Seeing the images of burning pyres of livestock, reading the recollections of people who lived through it, and assessing the numbers which illustrate the scale of the foot-and-mouth crisis is a sobering process.
Twenty years on, it is a period in farming’s history which still has the ability to stop you in your tracks.
For the anniversary to fall at a time when the world is battling the worst human disease pandemic for a century is a strange trick of coincidence.
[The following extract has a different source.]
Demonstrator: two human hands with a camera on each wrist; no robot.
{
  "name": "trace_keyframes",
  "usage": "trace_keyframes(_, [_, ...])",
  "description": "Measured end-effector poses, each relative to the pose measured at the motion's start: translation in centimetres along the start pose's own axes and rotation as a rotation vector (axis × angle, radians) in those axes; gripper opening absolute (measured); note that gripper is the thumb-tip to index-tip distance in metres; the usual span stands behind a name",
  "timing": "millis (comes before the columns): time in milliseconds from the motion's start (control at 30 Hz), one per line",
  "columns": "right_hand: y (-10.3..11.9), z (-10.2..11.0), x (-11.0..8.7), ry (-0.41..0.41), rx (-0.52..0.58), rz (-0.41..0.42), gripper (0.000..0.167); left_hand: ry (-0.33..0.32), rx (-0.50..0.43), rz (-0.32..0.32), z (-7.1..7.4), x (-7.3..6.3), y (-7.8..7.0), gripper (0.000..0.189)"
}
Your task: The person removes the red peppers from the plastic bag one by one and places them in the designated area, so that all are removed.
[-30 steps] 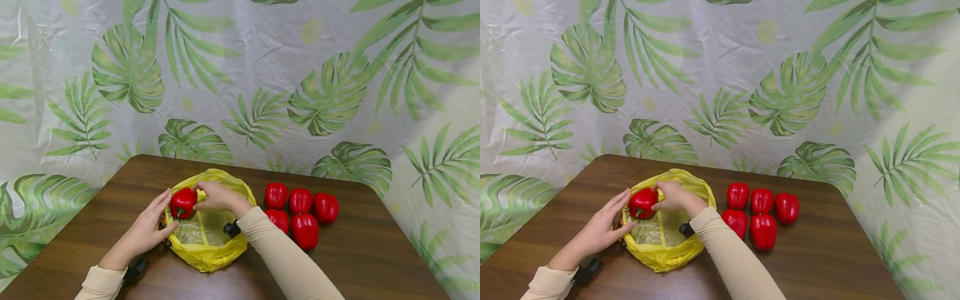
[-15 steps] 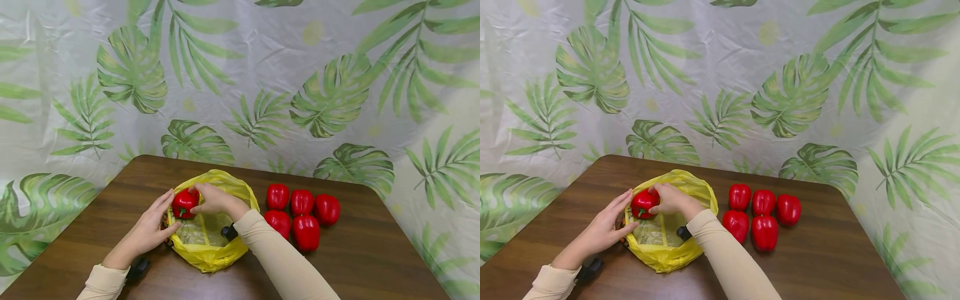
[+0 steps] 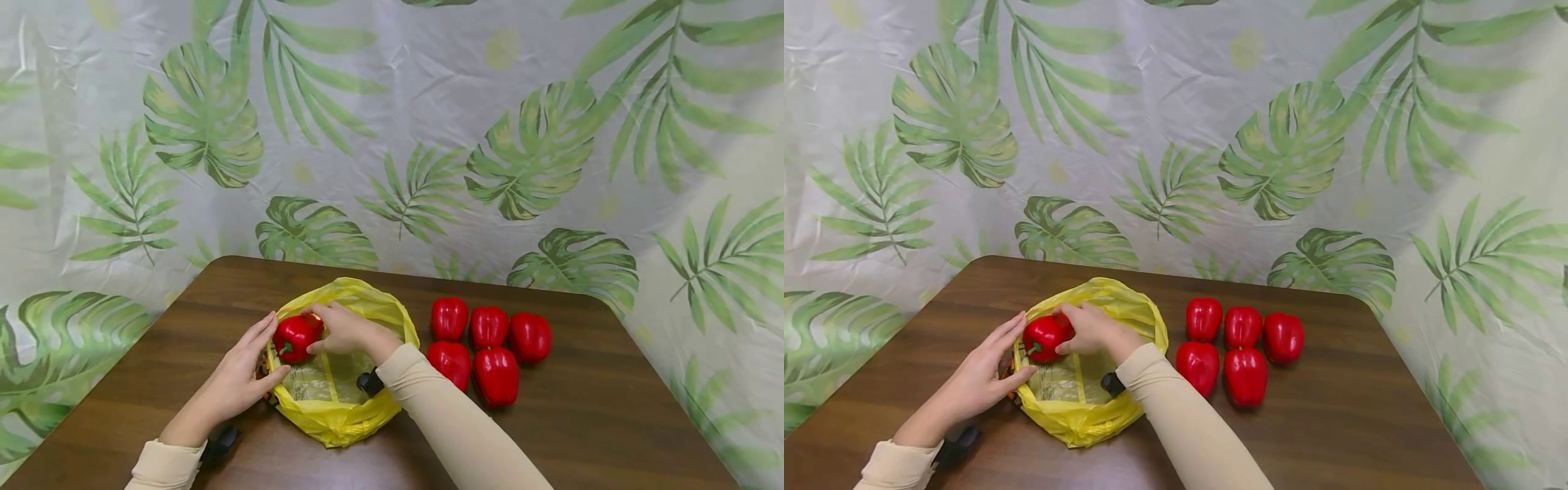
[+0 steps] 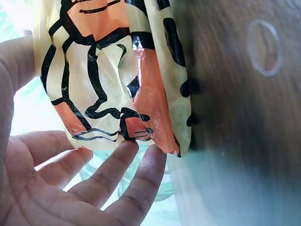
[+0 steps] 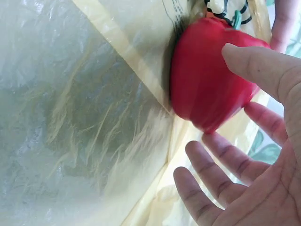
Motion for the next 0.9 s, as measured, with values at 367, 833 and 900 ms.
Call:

And while it is not right to make overt comparisons between the two, there is no doubt that, just as foot-and-mouth brought about seismic change for farming, so too will coronavirus for much of wider society longer term.
Those days of 2001 are edging further into the past, but the scale of the change they caused in agriculture is far reaching two decades on, with size and structure of the industry altered in a sudden and unforgiving way that neither Brexit nor Covid-19 will emulate.
It was a time, as reflected upon in this week’s anniversary special, when fear reigned and there was a huge lack of understanding in the early stages about the spread of the disease, with equal tussles later on about the best ways to get on top of the problem.
From the impact it had on reducing the number of livestock marts, as well as ironically showing their worth as the deadweight processors seized control of the market, foot-and-mouth would also lead to large-scale changes in livestock tracing.
More intangibly it thinned out the number and type of farmers in certain areas, with some smaller operators taking their chance to either leave the industry altogether or, as many did, diversify their farms into tourism or other forms of commercial enterprise.
Those days of 2001 rightly stand as a milestone in farming’s modern history and they laid the foundations for the huge changes the industry has experienced since. More importantly, the lessons learned then mean that those dark days will hopefully never be repeated here in the UK.